The point I'm making is that it's all relative. The talent may be great, but so is just about everyone else's in the conference. It's a grind where everyone has a realistic shot at pulling an upset and your Top 20 talent may actually make you less talented in several games a year.
Also referencing 2010, consider the 5-7 CU team that almost no one from a national perspective would consider good. Those 5 wins included blowouts of Colorado State and Hawaii, a close win over Georgia, and conference wins against Kansas State and Iowa State. The 7 losses (other than the 4th quarter collapse at Kansas that sealed our coach getting fired) were all against good teams. Cal (bowl team), Missouri (bowl team), Baylor (bowl team), Texas Tech (bowl team), Oklahoma (bowl team), and Nebraska (bowl team). That was a CU team that had a 3* QB who set school passing records and first round draft picks at LT and CB. All were 3* prospects. Problem is, when that's your talent level you can't hold up during that kind of week-to-week grind in a power conference. We have tried the Boise State approach. We had teams that, from 2006-2011, would have won 8-11 games a year in a conference like the MWC or WAC. But with CU's schedule, we haven't had a winning record in that period.

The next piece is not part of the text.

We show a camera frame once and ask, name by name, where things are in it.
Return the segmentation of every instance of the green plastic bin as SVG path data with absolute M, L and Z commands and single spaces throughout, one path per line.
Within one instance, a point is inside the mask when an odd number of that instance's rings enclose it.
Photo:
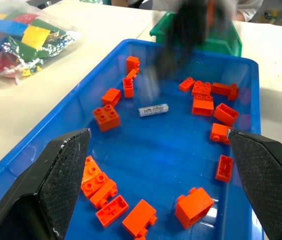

I really have no patience for the Boise State fans who try to come here and lecture us about talent, recruiting and star rankings. You don't have a ****ing clue what it's like in a power conference. Your approach has been an utter failure. Koetter put Arizona State into the crapper and HaLkins was even worse at CU. The Boise State model is wonderful for what it is. But it's not exportable to a power conference where a game against Georgia is just another game on the schedule that's preceded and followed by games that are just as tough or tougher.